The example code was written using Kafka 2.7.1 and Java 1.8 or newer. To compile the JAR file, run javac with the classpath set to include the Kafka development libraries. Download the latest Kafka package from the Kafka downloads page. Make sure to use the prebuilt one and not the src package.

mkdir -p build

# This command assumes that the Kafka package was downloaded and unzipped into the
# `market-producer` directory as `kafka`
javac -cp 'kafka/libs/*:.' *.java -d build
jar cf market-generator.jar -C build .

The producer outputs two sample topics; trades and quotes.

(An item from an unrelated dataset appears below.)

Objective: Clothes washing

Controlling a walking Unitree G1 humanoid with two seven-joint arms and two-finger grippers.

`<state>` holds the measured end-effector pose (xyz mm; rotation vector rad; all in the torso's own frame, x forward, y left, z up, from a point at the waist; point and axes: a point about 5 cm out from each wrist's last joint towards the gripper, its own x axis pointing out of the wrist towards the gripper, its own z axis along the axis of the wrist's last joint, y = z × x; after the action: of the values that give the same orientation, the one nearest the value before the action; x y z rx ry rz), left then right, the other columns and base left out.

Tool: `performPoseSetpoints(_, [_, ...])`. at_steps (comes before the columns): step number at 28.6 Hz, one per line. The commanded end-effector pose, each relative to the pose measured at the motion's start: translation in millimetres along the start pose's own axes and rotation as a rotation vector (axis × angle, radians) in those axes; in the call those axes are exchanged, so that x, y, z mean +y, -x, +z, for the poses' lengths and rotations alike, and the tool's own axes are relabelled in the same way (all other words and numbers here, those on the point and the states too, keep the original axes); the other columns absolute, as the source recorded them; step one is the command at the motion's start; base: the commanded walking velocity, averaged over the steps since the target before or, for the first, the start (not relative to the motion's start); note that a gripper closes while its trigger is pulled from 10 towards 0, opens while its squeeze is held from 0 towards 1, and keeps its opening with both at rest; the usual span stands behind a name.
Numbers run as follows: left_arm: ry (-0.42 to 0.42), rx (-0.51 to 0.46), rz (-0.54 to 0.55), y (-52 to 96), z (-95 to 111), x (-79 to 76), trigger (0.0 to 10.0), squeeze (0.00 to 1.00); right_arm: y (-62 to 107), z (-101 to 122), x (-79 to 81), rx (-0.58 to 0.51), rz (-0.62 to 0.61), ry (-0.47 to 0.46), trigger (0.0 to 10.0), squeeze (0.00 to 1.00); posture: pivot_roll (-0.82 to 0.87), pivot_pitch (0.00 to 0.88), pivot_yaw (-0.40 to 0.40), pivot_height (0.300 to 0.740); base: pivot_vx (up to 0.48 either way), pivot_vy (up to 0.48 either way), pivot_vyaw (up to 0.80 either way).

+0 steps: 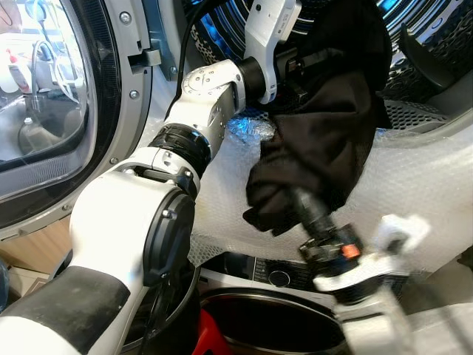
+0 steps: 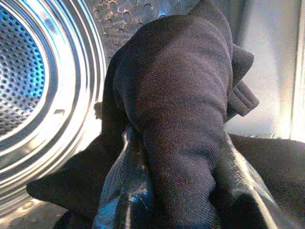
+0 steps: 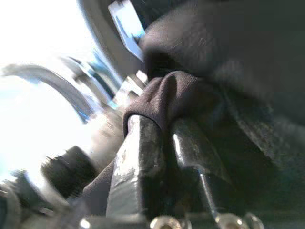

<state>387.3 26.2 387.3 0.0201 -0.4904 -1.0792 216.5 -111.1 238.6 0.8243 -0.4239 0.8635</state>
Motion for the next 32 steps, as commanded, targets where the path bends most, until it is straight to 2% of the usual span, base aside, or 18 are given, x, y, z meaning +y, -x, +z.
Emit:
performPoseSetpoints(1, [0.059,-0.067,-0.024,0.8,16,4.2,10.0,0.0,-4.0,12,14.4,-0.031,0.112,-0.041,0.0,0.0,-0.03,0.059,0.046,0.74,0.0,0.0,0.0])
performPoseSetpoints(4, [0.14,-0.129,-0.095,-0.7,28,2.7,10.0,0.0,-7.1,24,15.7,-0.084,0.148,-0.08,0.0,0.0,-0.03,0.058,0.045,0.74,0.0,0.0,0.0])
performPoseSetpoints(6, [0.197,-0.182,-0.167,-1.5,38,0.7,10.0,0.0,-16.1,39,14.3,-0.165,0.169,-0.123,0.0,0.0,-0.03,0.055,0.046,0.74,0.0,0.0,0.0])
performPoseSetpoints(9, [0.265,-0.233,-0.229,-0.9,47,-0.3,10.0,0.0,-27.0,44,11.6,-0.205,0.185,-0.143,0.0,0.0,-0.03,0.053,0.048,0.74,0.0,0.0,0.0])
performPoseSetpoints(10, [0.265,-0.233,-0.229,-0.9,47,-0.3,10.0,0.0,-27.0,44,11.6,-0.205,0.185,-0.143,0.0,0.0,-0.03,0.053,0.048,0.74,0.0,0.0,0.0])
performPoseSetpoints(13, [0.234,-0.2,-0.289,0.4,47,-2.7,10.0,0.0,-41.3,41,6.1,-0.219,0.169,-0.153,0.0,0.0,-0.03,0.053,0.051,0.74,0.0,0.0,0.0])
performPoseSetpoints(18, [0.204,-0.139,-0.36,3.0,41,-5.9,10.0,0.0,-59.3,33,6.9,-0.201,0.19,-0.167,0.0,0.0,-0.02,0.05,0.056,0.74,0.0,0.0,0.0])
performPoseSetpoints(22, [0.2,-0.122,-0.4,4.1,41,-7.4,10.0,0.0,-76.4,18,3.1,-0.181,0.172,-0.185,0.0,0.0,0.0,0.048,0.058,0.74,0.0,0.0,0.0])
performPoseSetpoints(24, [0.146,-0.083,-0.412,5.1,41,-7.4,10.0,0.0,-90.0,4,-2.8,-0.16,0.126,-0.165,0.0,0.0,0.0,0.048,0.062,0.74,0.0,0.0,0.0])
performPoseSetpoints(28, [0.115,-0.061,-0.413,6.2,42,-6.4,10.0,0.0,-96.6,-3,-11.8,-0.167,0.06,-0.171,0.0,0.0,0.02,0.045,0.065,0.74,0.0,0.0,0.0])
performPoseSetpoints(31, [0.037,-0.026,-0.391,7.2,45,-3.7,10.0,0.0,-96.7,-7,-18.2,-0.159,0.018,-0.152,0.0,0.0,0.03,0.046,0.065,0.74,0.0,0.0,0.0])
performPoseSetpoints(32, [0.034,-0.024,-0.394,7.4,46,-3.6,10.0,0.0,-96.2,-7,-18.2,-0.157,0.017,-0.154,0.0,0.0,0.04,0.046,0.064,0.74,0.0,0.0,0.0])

For each topic, the data is encoded as JSON arrays.

trades:

# [time, ticker, price, size]
["2021-10-08 16:16:21", "ABC", 123.45, 10]

quotes:

# [time, ticker, bid, bidSize, ask, askSize]
["2021-10-08 16:16:21", "ABC", 123.45, 10, 124.56, 20]

If desired, column names can also be sent along with the data when performance is not critical by setting the KX_INCLUDE_JSON_COLUMNS variable to "true":

trades:

[{"time": "2021-10-08 16:16:21", "ticker": "ABC", "price": 123.45, "size": 10}]

quotes:

[{"time": "2021-10-08 16:16:21", "ticker": "ABC", "bid": 123.45, "bid_size": 10, "ask": 124.56, "ask_size": 20}]

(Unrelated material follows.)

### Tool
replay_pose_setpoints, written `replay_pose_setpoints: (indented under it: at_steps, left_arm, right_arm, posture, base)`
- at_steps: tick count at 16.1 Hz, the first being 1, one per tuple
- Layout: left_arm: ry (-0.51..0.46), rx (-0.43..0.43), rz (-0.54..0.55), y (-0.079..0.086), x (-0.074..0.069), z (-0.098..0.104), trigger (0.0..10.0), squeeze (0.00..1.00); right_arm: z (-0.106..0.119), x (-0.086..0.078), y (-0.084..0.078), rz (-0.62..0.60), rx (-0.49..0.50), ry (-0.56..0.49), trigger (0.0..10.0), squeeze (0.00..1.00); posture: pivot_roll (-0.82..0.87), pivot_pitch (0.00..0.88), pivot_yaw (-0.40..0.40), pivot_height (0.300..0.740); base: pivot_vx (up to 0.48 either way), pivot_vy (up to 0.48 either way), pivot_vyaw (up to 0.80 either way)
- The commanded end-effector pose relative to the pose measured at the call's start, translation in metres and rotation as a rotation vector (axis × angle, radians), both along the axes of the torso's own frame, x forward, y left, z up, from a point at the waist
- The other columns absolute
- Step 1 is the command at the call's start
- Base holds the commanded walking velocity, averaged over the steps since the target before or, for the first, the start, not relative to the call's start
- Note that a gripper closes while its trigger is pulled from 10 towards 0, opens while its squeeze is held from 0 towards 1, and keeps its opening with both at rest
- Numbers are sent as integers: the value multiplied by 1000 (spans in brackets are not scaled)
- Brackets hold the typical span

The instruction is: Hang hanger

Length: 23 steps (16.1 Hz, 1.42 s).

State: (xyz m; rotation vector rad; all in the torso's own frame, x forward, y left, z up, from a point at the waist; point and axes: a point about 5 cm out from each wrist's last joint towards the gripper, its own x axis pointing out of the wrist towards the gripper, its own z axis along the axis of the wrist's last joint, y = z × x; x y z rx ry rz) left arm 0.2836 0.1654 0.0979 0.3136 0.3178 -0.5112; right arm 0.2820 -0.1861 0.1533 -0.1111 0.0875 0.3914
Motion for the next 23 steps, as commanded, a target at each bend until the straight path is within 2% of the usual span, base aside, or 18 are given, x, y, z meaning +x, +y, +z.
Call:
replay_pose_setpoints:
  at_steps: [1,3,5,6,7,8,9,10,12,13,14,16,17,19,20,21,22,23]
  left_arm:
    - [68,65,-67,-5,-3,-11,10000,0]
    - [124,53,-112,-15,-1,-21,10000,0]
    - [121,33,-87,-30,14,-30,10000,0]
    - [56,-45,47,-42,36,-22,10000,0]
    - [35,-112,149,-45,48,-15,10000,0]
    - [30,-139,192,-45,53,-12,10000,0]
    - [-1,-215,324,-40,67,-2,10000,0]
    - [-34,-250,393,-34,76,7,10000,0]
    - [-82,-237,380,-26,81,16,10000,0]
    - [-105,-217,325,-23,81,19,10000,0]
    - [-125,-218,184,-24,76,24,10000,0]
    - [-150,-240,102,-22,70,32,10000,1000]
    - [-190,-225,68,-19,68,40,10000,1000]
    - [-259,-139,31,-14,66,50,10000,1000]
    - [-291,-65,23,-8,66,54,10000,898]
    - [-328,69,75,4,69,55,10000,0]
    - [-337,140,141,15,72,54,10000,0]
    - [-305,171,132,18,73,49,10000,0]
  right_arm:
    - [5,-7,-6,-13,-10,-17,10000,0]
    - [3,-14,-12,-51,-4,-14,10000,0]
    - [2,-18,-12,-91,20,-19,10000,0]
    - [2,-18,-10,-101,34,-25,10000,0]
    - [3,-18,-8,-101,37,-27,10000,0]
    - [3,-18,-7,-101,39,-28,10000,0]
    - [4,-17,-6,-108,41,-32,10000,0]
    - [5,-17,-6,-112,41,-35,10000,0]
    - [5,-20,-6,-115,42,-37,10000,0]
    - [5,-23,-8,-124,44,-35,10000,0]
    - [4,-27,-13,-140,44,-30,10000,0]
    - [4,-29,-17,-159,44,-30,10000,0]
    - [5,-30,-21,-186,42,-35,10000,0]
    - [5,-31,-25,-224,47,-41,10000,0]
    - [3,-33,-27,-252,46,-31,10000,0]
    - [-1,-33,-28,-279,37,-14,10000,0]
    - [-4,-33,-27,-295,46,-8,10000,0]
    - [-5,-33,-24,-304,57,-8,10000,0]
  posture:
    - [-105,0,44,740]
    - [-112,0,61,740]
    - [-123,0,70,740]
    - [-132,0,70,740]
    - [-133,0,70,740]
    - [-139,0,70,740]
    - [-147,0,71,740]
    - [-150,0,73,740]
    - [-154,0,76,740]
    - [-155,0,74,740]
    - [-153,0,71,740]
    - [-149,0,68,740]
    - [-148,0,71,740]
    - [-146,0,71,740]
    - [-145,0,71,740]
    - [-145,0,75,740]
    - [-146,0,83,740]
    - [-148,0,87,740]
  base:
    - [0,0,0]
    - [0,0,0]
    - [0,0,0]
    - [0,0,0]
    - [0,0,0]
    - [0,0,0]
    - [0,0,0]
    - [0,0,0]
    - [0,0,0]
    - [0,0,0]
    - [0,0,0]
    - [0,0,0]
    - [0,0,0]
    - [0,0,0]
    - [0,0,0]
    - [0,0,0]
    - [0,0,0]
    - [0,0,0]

Set KX_INCLUDE_JSON_COLUMNS when using data with the kdb Insights UI

If ingesting this data using the kdb Insights Enterprise UI, make sure to enable column names by setting KX_INCLUDE_JSON_COLUMNS="true".

Producer configuration

The producer exposes configuration parameters with environment variables. The table below outlines the variables that can be used to configure the producer.

variable	description
`KX_INCLUDE_JSON_COLUMNS`	Include column names when publishing JSON data (default 'false').
`KX_KAFKA_BROKERS`	The host and port of the Kafka broker to connect to.
`KX_KAFKA_ACKS`	Indicates if the producer should wait for acknowledgements before sending more data (default '0').
`KX_KAFKA_RETRIES`	Indicates if failed messages should be retried or dropped (default '0').
`KX_KAFKA_WAIT_TIME`	Number of milliseconds to wait between publishes (default '1000'). Increase to reduce throughput.
`KX_KAFKA_SAMPLE_ITERATIONS`	Number of publish iterations to sample for performance before logging (default '10').
`KX_KAFKA_TRUSTSTORE_LOCATION`	Path to TLS `truststore.jks` file when using TLS encryption.
`KX_KAFKA_KEYSTORE_LOCATION`	Path to TLS `keystore.jks` file when using TLS encryption.
`KX_KAFKA_USE_SSL`	If TLS/SSL encryption should be used for communication (default 'false').
`KX_KAFKA_CERTIFICATE_PASSWORD`	Password for TLS certificate if used.
`KX_KAFKA_SSL_CERTIFICATE_VERIFICATION`	Indicates if TLS/SSL certificate verification should be used (default 'true').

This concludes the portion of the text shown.